The task
From the entries below, transcribe exactly the lines between the line holding "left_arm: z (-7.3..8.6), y" and the line holding "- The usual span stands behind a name", inclusive; skip all other lines.

Source material
----------

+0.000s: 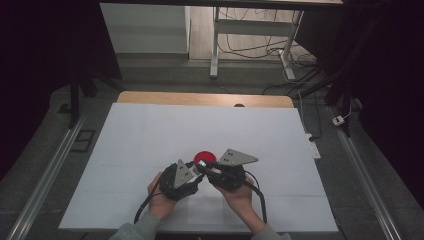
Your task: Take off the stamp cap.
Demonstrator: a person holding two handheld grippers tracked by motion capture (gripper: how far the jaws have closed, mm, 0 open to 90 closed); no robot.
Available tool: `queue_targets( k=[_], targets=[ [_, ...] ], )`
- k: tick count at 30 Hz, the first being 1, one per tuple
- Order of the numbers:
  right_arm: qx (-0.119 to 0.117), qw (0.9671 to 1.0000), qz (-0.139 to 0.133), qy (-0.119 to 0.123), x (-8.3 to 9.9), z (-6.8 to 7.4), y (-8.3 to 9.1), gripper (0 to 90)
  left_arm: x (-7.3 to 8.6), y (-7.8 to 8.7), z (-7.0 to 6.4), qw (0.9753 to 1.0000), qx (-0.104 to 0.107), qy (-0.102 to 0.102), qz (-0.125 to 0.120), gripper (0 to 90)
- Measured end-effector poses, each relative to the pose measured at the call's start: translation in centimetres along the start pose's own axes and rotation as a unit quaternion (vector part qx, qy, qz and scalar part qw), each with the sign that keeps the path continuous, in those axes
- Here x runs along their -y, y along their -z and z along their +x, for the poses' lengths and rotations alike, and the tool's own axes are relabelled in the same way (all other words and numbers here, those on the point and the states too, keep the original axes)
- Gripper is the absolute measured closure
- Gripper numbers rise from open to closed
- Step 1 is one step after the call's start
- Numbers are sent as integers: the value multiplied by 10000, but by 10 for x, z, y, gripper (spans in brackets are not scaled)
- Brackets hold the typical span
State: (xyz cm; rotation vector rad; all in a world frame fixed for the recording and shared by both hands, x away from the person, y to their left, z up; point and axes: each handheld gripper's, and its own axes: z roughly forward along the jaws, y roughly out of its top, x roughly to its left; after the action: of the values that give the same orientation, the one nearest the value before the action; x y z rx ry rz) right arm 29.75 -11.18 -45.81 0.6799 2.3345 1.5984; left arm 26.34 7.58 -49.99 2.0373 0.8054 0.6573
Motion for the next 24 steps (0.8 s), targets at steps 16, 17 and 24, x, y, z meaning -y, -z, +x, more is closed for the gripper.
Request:
queue_targets(
  k=[16, 17, 24],
  targets=[
    [-10, 9999, -32, -97, 1, -1, 0, 752, 1, -1, -1, 10000, 30, -53, 27, 593],
    [-9, 9999, -33, -97, 1, -1, 0, 752, 1, -1, -1, 10000, 31, -61, 26, 598],
    [-5, 9999, -48, -115, 2, -2, -1, 752, 2, -1, -2, 9999, 34, -147, 42, 631]
  ],
)
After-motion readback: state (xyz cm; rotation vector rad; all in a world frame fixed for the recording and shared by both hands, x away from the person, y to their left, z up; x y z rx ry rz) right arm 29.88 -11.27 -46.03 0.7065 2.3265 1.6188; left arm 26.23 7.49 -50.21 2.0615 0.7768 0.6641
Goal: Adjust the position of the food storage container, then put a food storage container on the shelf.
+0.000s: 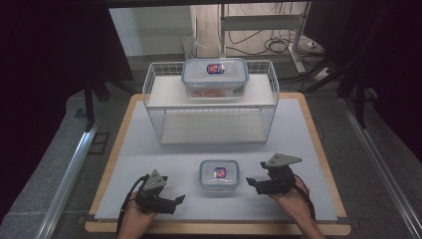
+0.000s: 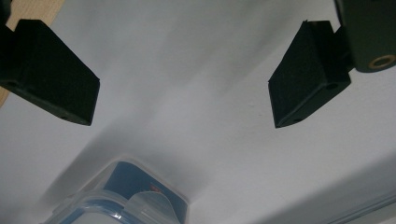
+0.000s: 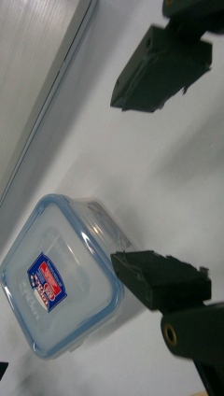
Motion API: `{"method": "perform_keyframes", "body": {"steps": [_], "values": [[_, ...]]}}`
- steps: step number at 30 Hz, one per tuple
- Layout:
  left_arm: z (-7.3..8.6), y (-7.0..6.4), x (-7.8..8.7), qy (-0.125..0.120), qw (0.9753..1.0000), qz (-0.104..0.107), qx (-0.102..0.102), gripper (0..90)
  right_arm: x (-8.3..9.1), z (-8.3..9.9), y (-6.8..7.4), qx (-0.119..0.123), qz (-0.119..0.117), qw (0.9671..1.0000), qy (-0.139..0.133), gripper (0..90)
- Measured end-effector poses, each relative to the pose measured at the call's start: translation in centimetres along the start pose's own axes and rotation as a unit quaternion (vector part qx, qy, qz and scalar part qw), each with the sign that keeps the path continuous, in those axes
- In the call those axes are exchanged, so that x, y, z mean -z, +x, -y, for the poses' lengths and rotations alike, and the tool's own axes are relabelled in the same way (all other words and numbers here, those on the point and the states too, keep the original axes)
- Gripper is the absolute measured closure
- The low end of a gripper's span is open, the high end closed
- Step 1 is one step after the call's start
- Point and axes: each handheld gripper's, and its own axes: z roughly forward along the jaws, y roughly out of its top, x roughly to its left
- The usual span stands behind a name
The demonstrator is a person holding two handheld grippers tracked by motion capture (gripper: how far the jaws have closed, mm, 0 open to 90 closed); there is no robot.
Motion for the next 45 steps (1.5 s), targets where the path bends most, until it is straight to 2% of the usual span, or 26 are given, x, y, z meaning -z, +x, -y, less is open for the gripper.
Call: {"method": "perform_keyframes", "body": {"steps": [4,11,17,26,29,31,33,38,39,40,41,42,45], "values": [[0.1,0.0,-0.1,0.001,1.0,-0.001,0.0,8.4,-0.2,0.2,-0.2,-0.004,0.001,1.0,0.003,13.3],[0.1,-0.1,-0.1,0.001,1.0,0.0,0.0,8.4,-0.1,0.3,-0.4,-0.009,0.004,1.0,0.001,11.9],[0.1,0.1,-0.1,0.001,1.0,0.004,0.007,8.4,-0.2,0.3,-0.6,-0.018,0.008,0.9998,0.0,10.0],[-0.7,0.1,0.0,0.01,0.9999,0.004,0.008,5.8,-0.4,0.0,-0.2,-0.029,0.01,0.9995,0.011,4.9],[-1.2,0.2,0.3,-0.004,0.9997,0.016,0.019,5.0,-0.4,-0.2,0.0,-0.031,0.007,0.9993,0.022,2.1],[-1.6,0.4,0.3,-0.011,0.9987,0.037,0.034,5.4,-0.4,-0.4,0.1,-0.032,0.003,0.9992,0.024,1.7],[-2.1,0.6,0.1,-0.012,0.9981,0.048,0.038,6.8,-0.4,-0.5,0.2,-0.037,-0.002,0.999,0.026,1.9],[-2.9,1.0,-0.4,-0.016,0.9974,0.061,0.036,11.4,-0.2,-1.3,0.7,-0.04,-0.012,0.9989,0.021,13.7],[-3.4,1.2,-0.8,-0.018,0.9966,0.072,0.035,12.0,-0.2,-1.5,0.8,-0.041,-0.018,0.9988,0.021,16.8],[-3.7,1.2,-1.1,-0.018,0.9965,0.075,0.033,12.2,-0.2,-1.6,0.8,-0.041,-0.02,0.9987,0.021,19.2],[-3.7,1.2,-1.1,-0.018,0.9965,0.075,0.033,12.5,-0.2,-1.6,0.8,-0.041,-0.02,0.9987,0.021,19.2],[-4.3,1.2,-1.6,-0.015,0.9961,0.082,0.03,12.7,-0.4,-1.9,0.9,-0.044,-0.03,0.9984,0.021,23.3],[-5.1,1.2,-2.6,-0.008,0.9947,0.098,0.029,12.7,-0.6,-2.3,1.1,-0.047,-0.037,0.998,0.019,25.3]]}}
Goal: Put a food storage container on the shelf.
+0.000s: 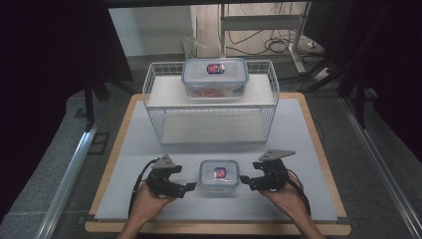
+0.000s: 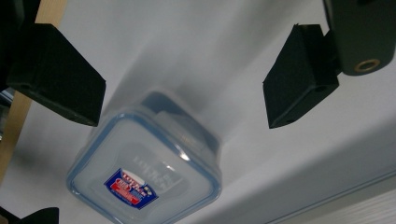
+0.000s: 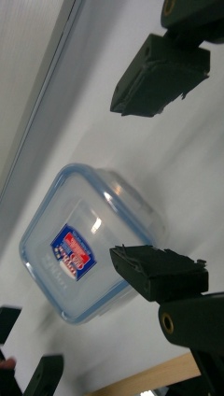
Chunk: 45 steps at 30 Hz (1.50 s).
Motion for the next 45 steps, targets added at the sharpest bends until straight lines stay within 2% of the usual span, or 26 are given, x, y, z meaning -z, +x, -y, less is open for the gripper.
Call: {"method": "perform_keyframes", "body": {"steps": [3,4,5,8,13,14,15,19,20,21,25,27,28,29,30,32,35,37,38,40,41,45], "values": [[-0.7,0.3,-1.3,0.004,0.9997,0.023,0.01,12.6,-0.5,-0.2,0.0,-0.006,-0.016,0.9999,0.003,24.1],[-0.7,0.3,-1.3,0.004,0.9997,0.023,0.01,12.2,-0.7,-0.2,0.0,-0.011,-0.026,0.9996,0.006,23.1],[-1.1,0.4,-2.2,0.011,0.999,0.039,0.016,11.9,-1.0,-0.1,-0.1,-0.02,-0.038,0.9991,0.008,22.0],[-1.4,0.7,-3.5,0.019,0.9976,0.058,0.03,11.8,-1.9,-0.1,-0.5,-0.032,-0.055,0.9978,0.019,19.6],[-1.7,1.1,-4.8,0.025,0.9933,0.1,0.051,11.1,-3.3,-0.3,-0.8,-0.045,-0.088,0.9944,0.036,18.1],[-1.7,1.1,-4.8,0.025,0.9933,0.1,0.051,11.1,-3.3,-0.3,-0.8,-0.045,-0.088,0.9944,0.036,18.1],[-1.7,1.0,-5.2,0.029,0.9923,0.107,0.054,10.0,-3.9,-0.3,-0.8,-0.058,-0.11,0.9913,0.042,17.5],[-1.6,1.2,-5.3,0.035,0.9909,0.115,0.061,8.1,-4.6,-0.2,-0.9,-0.076,-0.14,0.9859,0.052,18.1],[-1.6,1.2,-5.3,0.035,0.9909,0.115,0.061,8.4,-4.6,-0.2,-0.9,-0.076,-0.14,0.9859,0.052,18.1],[-1.5,1.2,-5.3,0.04,0.9902,0.117,0.065,8.5,-4.8,-0.1,-0.9,-0.081,-0.144,0.9844,0.06,16.8],[-1.5,0.9,-5.0,0.048,0.9908,0.112,0.059,12.2,-4.5,0.0,-0.8,-0.086,-0.143,0.9837,0.066,20.6],[-1.5,0.6,-4.8,0.047,0.9909,0.109,0.064,15.3,-4.3,0.1,-0.8,-0.092,-0.145,0.983,0.066,22.3],[-1.4,0.6,-4.6,0.045,0.991,0.109,0.063,16.8,-4.2,0.2,-0.8,-0.097,-0.147,0.9823,0.064,24.1],[-1.3,0.5,-4.4,0.043,0.9909,0.111,0.064,18.3,-4.0,0.3,-0.9,-0.101,-0.147,0.9822,0.059,29.6],[-1.2,0.6,-4.1,0.038,0.9909,0.11,0.068,21.7,-3.7,0.3,-1.0,-0.101,-0.141,0.9833,0.054,35.1],[-1.1,0.6,-3.7,0.025,0.991,0.103,0.082,33.1,-3.3,0.4,-1.2,-0.102,-0.142,0.9836,0.044,41.1],[-0.9,0.6,-3.5,0.024,0.9908,0.107,0.079,36.3,-2.9,0.6,-0.9,-0.107,-0.137,0.9842,0.034,44.1],[-0.8,0.5,-3.2,0.017,0.9911,0.105,0.08,38.8,-2.6,0.8,-0.8,-0.112,-0.134,0.9843,0.025,49.4],[-0.7,0.5,-3.0,0.012,0.9907,0.106,0.083,41.6,-2.4,0.9,-0.9,-0.12,-0.137,0.9831,0.018,53.7],[-0.5,0.6,-2.9,0.008,0.9899,0.111,0.089,46.3,-2.1,1.1,-1.2,-0.132,-0.148,0.9801,0.006,56.7],[-0.3,0.6,-2.8,0.0,0.9883,0.116,0.099,47.2,-2.0,1.2,-1.2,-0.135,-0.152,0.9791,0.004,56.8],[-0.2,0.8,-2.8,-0.005,0.9864,0.121,0.111,49.0,-2.0,1.4,-0.9,-0.135,-0.146,0.98,0.001,55.6]]}}
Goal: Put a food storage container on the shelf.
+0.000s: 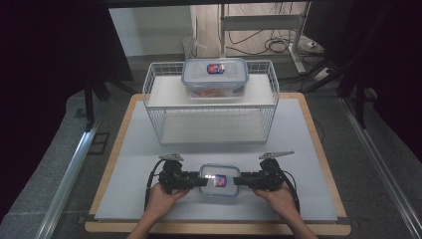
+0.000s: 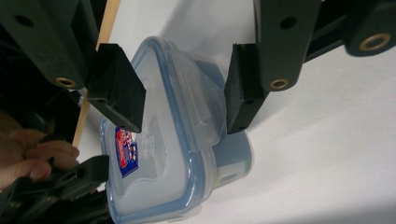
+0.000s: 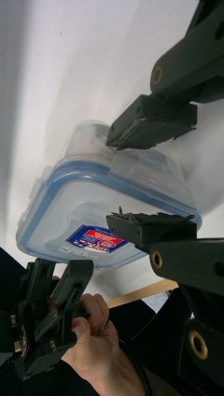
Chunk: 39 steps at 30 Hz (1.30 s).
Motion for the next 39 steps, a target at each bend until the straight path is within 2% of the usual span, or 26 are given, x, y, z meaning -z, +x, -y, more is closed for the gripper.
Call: {"method": "perform_keyframes", "body": {"steps": [2,4,13,20,29,31,34,35,36,39], "values": [[0.2,0.4,0.2,-0.007,0.9998,0.014,0.014,50.5,-0.1,0.2,-0.1,-0.006,-0.006,1.0,0.001,54.9],[0.4,0.6,0.3,-0.01,0.9995,0.024,0.019,52.1,-0.1,0.4,-0.1,-0.014,-0.012,0.9998,0.001,55.1],[0.9,1.0,0.5,-0.024,0.9983,0.039,0.036,54.2,-0.1,0.6,-0.3,-0.023,-0.023,0.9995,-0.002,55.9],[1.1,1.4,0.6,-0.03,0.9967,0.053,0.053,56.4,-0.2,0.7,-0.8,-0.039,-0.039,0.9985,-0.009,56.7],[1.1,1.3,0.6,-0.036,0.9958,0.049,0.068,56.5,-0.2,0.8,-0.9,-0.054,-0.04,0.9976,-0.014,57.2],[0.8,1.3,1.0,-0.048,0.9946,0.052,0.076,56.7,-0.2,0.8,-0.7,-0.056,-0.041,0.9973,-0.024,57.5],[0.3,0.9,1.5,-0.061,0.9947,0.049,0.067,56.9,0.1,0.3,-0.3,-0.048,-0.04,0.9973,-0.039,57.8],[0.3,0.9,1.5,-0.061,0.9947,0.049,0.067,56.9,0.3,0.1,-0.2,-0.047,-0.041,0.997,-0.046,57.9],[-0.2,0.7,1.8,-0.064,0.9954,0.046,0.056,57.0,0.5,-0.1,-0.1,-0.046,-0.041,0.9967,-0.052,57.9],[-0.6,0.4,2.1,-0.064,0.9958,0.043,0.049,57.1,0.7,-0.5,-0.1,-0.046,-0.044,0.9962,-0.059,58.0]]}}
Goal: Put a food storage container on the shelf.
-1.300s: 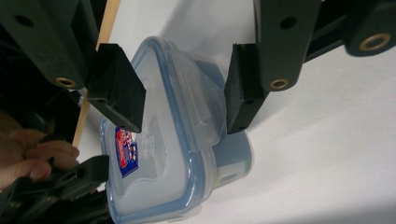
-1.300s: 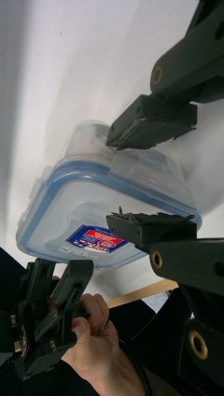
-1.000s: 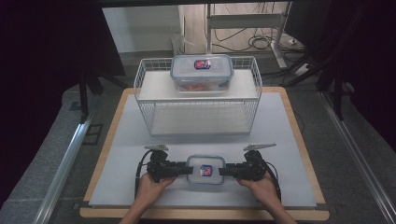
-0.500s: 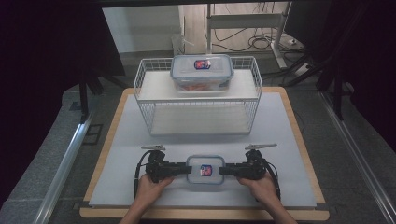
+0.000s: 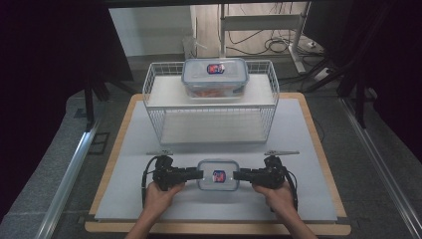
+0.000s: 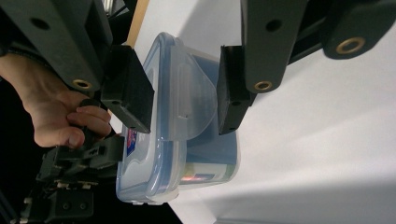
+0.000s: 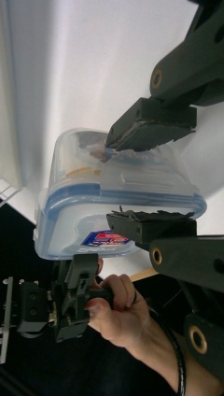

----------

Result below
  left_arm: z (-7.3..8.6), y (-7.0..6.4), x (-7.8..8.7), qy (-0.125..0.120), qw (0.9753..1.0000), qz (-0.104..0.107), qx (-0.102..0.102), gripper (0..90)
  right_arm: x (-8.3..9.1), z (-8.3..9.9), y (-6.8..7.4), qx (-0.119..0.123), qz (-0.119..0.117), qw (0.9671..1.0000), qy (-0.139..0.133), gripper (0..90)
- Measured end-effector poses, each relative to the pose measured at the call's start: translation in centimetres along the start pose's own axes and rotation as a unit quaternion (vector part qx, qy, qz and scalar part qw), each with the sign that keeps the path continuous, in those axes
- In the call those axes are exchanged, so that x, y, z mean -z, +x, -y, for the poses' lengths and rotations alike, and the tool's own axes are relabelled in the same way (all other words and numbers here, those on the point and the states too, keep the original axes)
- Gripper is the absolute measured closure
- The low end of a gripper's span is open, the high end closed
- Step 1 is one step after the call's start
- Point and axes: each handheld gripper's, and its own axes: z roughly forward along the jaws, y roughly out of its top, x roughly to its left
- The usual span stands behind a name

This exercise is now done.